Irán ha demostrado ser un país dirigido por mentes educadas en la estrategia militar. Han sido, además, sumamente cuidadosos en cuanto a los blancos de sus ataques, asunto que su contraparte ha dejado claro que no es su prioridad.
A pesar de la prensa vociferante que celebraba el hundimiento de barcos petroleros “enemigos”, en lo que la Casa Blanca denominó un contraataque en en Estrecho de Ormuz, tras el ruido, lo único que ha sido comprobado es que fueron barcos pesqueros llenos de civiles, quienes fueron atacados.
Se parece mucho a los ataques realizados contra “narco terroristas” en el Caribe. Y es probable que este asunto y los ataques en el Golfo Pérsico se vuelvan contra EEUU con ímpetu renovado y cargado de muchos problemas, empezando con frases que cualquier país quiere evitar a toda costa, como “crimen de guerra” “atentado contra eld derecho internacional” y “ejecución extra judicial”.
La semana pasada hablamos en este espacio de que los norteamericanos estaban acaparando el mercado gasístico y petrolero que antes suministraban sus socios estratégicos en el Golfo Pérsico. Hoy trascendió que Canadá cerró un nuevo trato con Washington que proveé de 500 mil barriles de petróleo adicionales, los cuales serán refinados en algún lugar de Texas.
Los norteamericanos se enfilan para ser el primer proveedor de petróleo del mundo, solo falta ver qué opinan Rusia y China, quienes hasta ahora han pagado un alto costo, Rusia con Ucrania, el boicot europeo y las sanciones internacionales. China, con sobreprecios de hidrocarburos y la guerra comercial. Por lo que es previsible que sus estrategias, además de su incondicional apoyo a Irán, vienen en una partitura lenta, en tono mesurado y con jugadas de varias bandas, considerando el largo plazo, algo que ni Trump ni Netanyahu tiene posibilidad.
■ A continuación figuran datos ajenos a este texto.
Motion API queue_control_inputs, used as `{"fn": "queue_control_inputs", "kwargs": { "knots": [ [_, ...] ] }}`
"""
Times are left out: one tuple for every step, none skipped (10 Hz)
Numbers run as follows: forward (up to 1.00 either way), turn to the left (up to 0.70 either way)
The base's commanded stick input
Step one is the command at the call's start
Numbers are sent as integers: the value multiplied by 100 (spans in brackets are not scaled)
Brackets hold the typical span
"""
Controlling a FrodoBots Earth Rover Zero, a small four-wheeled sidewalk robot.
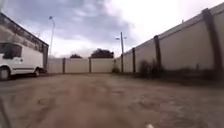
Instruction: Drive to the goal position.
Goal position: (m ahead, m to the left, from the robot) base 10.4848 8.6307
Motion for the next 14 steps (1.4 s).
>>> {"fn": "queue_control_inputs", "kwargs": {
  "knots": [
    [70, -28],
    [70, -28],
    [70, 0],
    [70, 0],
    [70, 0],
    [70, 0],
    [70, -28],
    [70, -28],
    [70, -14],
    [70, 0],
    [70, 0],
    [70, 0],
    [70, 0],
    [70, 0]
  ]
}}
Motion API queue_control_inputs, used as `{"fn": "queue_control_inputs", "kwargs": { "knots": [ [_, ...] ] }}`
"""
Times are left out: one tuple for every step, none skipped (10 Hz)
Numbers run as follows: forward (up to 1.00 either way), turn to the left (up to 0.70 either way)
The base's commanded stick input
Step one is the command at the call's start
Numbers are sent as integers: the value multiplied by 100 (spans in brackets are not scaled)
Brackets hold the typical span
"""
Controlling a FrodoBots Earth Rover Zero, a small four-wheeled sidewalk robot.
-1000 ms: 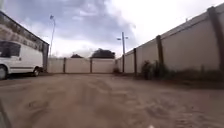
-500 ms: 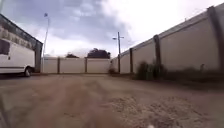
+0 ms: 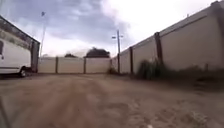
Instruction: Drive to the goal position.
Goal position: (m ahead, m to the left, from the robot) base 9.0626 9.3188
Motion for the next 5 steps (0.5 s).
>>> {"fn": "queue_control_inputs", "kwargs": {
  "knots": [
    [70, 0],
    [70, 0],
    [70, 0],
    [70, 0],
    [70, 0]
  ]
}}
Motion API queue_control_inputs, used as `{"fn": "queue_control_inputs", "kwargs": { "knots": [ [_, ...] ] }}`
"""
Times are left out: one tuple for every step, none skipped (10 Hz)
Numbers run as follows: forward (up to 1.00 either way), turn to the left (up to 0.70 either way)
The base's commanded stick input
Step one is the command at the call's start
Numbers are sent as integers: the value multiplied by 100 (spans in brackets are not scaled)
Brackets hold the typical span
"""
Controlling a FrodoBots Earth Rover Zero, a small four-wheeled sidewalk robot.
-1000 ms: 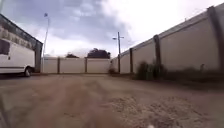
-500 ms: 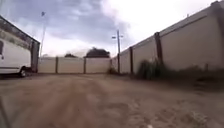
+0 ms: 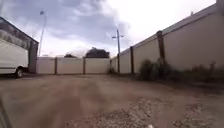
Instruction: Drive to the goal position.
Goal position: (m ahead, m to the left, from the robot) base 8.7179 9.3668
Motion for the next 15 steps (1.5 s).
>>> {"fn": "queue_control_inputs", "kwargs": {
  "knots": [
    [70, 0],
    [70, 0],
    [70, 0],
    [70, 0],
    [70, 0],
    [70, 0],
    [70, 0],
    [70, 0],
    [70, 0],
    [70, 0],
    [70, 0],
    [70, 0],
    [70, 0],
    [70, 0],
    [70, 0]
  ]
}}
Sobre Rusia, ayer los canales de Telegram daban cuenta que en el Kremlin la percepción de la guerra contra Ucrania ha cambiado radicalmente tras evaluar, por un lado, las estrategias persas y los estragos comerciales que está provocando el cierre del Estrecho de Ormuz y la cada vez más seria posibilidad del cierre del canal Mandeb, por parte de los hutíes; por el otro lado, los daños que están causando a sus instalaciones petroleras los ataques con drones lanzados por Ucrania, utilizando territorio europeo, permitiéndoles acceder a la profundidad del suelo ruso. Por lo que es muy probable que la guerra de desgaste muy pronto cambie su dinámica y se encamine rumbo a un violento final, dónde es posible que Ucrania deje de existir tal como lo conocemos y los europeos, al fin, se encuentren en una posición tan delicada que no tendrán más remedio que reconocer su intrascendencia global y la crisis muldimensional que enfrentan. Porque de ninguna manera pueden enfrentar a Rusia.
Empecé está nota hablando de estrategias militares que, a la fecha, han conseguido levantar algunas de las sanciones internacionales que pesaban contra Irán y Rusia. Al menos por ahora, las flotas fantasmas han desaparecido de los mares y varios gobiernos están reinventando sus métodos y tácticas, para sobrevivir a este nuevo orden mundial que se está gastando ante nuestros ojos. Ya veremos.